## DESCRIPTION OF THE TASK
Give back all the data exactly, line by line.

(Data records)
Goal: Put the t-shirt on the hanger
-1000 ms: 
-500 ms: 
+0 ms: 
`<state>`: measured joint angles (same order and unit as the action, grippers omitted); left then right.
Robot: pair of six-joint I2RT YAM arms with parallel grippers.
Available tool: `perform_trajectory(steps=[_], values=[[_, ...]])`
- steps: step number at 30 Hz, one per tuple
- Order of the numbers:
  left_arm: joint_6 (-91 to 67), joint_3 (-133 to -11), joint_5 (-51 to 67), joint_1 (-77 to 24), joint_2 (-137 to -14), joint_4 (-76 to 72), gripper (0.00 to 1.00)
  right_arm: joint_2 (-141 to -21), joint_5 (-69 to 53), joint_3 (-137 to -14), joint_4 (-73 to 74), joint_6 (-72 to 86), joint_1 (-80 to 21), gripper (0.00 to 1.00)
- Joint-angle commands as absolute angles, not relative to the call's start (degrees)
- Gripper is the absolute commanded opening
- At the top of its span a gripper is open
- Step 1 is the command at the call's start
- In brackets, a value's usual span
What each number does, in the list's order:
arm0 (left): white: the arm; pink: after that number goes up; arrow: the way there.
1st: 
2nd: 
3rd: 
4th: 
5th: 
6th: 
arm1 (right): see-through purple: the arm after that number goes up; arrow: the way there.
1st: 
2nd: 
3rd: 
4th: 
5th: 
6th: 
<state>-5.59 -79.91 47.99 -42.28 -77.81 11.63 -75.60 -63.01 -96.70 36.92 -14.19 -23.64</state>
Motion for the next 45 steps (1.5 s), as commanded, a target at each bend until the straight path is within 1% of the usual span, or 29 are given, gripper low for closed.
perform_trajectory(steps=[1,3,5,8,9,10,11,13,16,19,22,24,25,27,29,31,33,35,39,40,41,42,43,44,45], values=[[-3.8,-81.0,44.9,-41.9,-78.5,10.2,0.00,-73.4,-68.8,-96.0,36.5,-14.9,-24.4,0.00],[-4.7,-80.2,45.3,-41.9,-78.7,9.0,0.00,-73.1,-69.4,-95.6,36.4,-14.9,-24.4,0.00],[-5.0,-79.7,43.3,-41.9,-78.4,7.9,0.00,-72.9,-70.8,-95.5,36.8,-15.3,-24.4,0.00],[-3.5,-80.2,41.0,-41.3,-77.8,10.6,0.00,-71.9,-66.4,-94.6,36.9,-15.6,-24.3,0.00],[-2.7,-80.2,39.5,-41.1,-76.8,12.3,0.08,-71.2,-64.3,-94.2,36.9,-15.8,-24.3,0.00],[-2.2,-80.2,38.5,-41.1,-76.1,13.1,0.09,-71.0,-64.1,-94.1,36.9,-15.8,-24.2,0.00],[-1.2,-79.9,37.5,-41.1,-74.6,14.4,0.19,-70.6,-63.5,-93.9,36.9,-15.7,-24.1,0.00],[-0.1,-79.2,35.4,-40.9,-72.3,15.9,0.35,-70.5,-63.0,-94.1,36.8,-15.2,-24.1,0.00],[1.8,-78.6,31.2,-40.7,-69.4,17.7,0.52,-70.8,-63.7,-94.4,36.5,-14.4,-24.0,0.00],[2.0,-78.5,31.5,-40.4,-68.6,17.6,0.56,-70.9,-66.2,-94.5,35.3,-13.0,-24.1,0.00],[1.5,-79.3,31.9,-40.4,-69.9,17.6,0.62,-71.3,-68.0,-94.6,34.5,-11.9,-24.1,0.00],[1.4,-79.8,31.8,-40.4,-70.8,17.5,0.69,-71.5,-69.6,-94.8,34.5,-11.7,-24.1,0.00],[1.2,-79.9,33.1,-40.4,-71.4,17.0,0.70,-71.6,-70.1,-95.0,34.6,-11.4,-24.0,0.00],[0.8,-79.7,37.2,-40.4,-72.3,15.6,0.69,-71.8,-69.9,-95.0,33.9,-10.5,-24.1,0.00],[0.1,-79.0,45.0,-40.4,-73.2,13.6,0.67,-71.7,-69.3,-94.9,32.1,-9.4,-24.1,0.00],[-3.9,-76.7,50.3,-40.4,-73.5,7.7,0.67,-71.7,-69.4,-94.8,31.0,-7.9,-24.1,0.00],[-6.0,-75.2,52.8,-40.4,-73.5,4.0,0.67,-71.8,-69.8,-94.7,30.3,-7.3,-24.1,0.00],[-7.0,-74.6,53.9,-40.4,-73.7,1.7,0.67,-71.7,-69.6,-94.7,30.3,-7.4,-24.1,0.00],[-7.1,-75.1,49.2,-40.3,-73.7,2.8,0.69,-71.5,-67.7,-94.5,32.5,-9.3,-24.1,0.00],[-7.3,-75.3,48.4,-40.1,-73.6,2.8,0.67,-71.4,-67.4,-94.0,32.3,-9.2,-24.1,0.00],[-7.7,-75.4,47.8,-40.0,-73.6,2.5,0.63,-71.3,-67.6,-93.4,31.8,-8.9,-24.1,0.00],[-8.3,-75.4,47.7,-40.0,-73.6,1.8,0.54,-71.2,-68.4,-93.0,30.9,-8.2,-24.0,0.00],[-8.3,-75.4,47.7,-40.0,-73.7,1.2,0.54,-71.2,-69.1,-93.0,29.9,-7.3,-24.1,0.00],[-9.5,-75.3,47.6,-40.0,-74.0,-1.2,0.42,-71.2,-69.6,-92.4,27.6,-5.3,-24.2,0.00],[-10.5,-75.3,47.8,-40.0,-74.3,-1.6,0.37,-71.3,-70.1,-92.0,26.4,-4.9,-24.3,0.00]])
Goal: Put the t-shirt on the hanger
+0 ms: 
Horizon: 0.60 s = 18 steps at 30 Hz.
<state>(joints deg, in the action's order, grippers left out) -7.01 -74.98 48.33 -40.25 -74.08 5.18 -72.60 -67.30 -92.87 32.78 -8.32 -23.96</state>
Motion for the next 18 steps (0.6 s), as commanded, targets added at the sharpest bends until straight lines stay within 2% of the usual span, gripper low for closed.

## WRITTEN RESPONSE
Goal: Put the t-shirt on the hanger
-1000 ms: 
-500 ms: 
+0 ms: 
`<state>`: measured joint angles (same order and unit as the action, grippers omitted); left then right.
Robot: pair of six-joint I2RT YAM arms with parallel grippers.
Available tool: `perform_trajectory(steps=[_], values=[[_, ...]])`
- steps: step number at 30 Hz, one per tuple
- Order of the numbers:
  left_arm: joint_6 (-91 to 67), joint_3 (-133 to -11), joint_5 (-51 to 67), joint_1 (-77 to 24), joint_2 (-137 to -14), joint_4 (-76 to 72), gripper (0.00 to 1.00)
  right_arm: joint_2 (-141 to -21), joint_5 (-69 to 53), joint_3 (-137 to -14), joint_4 (-73 to 74), joint_6 (-72 to 86), joint_1 (-80 to 21), gripper (0.00 to 1.00)
- Joint-angle commands as absolute angles, not relative to the call's start (degrees)
- Gripper is the absolute commanded opening
- At the top of its span a gripper is open
- Step 1 is the command at the call's start
- In brackets, a value's usual span
What each number does, in the list's order:
arm0 (left): white: the arm; pink: after that number goes up; arrow: the way there.
1st: 
2nd: 
3rd: 
4th: 
5th: 
6th: 
arm1 (right): see-through purple: the arm after that number goes up; arrow: the way there.
1st: 
2nd: 
3rd: 
4th: 
5th: 
6th: 
<state>-5.59 -79.91 47.99 -42.28 -77.81 11.63 -75.60 -63.01 -96.70 36.92 -14.19 -23.64</state>
Motion for the next 45 steps (1.5 s), as commanded, a target at each bend until the straight path is within 1% of the usual span, or 29 are given, gripper low for closed.
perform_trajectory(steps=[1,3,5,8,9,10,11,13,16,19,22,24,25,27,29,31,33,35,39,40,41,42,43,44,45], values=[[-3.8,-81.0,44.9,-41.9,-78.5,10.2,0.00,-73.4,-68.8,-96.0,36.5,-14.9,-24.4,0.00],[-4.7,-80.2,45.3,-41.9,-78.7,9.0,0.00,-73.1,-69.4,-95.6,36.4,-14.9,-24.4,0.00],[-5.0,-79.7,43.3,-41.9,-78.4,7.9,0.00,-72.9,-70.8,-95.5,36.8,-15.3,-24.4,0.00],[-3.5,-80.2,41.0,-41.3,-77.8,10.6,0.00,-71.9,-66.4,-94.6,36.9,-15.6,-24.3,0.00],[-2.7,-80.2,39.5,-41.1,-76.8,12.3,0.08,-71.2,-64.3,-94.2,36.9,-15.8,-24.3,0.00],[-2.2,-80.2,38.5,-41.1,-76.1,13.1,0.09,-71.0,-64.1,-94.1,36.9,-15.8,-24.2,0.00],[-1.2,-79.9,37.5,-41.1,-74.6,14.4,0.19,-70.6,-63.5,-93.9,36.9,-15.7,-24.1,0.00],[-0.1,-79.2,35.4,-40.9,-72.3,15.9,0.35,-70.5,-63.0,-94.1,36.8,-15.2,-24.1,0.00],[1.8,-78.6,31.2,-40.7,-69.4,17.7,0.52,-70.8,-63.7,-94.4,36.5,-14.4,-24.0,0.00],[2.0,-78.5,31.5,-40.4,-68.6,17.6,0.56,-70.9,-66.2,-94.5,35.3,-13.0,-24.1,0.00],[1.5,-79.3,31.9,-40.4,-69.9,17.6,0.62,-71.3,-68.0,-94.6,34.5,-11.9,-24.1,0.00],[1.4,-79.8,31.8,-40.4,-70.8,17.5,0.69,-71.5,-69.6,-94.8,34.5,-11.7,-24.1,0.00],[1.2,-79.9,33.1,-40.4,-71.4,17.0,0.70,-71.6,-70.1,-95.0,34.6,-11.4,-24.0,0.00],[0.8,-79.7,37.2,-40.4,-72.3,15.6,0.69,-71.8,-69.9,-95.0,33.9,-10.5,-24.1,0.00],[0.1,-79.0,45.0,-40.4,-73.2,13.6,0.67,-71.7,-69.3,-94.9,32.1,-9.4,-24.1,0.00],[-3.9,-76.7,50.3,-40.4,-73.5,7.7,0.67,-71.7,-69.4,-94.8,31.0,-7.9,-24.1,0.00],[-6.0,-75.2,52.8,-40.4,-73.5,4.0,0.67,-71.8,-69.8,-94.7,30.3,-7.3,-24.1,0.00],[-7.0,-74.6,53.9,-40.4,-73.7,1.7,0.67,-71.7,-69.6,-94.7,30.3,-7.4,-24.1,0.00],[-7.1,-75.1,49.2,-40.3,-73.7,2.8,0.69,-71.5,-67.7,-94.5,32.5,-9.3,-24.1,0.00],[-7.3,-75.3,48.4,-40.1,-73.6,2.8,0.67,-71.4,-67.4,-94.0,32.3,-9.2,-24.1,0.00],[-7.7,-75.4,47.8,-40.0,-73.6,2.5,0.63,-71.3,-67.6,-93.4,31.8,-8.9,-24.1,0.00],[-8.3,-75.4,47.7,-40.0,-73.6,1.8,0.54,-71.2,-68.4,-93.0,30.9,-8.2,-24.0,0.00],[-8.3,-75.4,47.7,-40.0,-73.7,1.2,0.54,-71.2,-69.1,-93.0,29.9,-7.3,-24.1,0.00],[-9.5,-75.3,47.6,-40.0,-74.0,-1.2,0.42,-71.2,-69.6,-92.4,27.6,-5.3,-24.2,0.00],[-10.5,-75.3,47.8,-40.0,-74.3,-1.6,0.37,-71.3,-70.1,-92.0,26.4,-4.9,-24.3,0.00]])
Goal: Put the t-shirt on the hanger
+0 ms: 
Horizon: 0.60 s = 18 steps at 30 Hz.
<state>(joints deg, in the action's order, grippers left out) -7.01 -74.98 48.33 -40.25 -74.08 5.18 -72.60 -67.30 -92.87 32.78 -8.32 -23.96</state>
Motion for the next 18 steps (0.6 s), as commanded, targets added at the sharpest bends until straight lines stay within 2% of the usual span, gripper low for closed.

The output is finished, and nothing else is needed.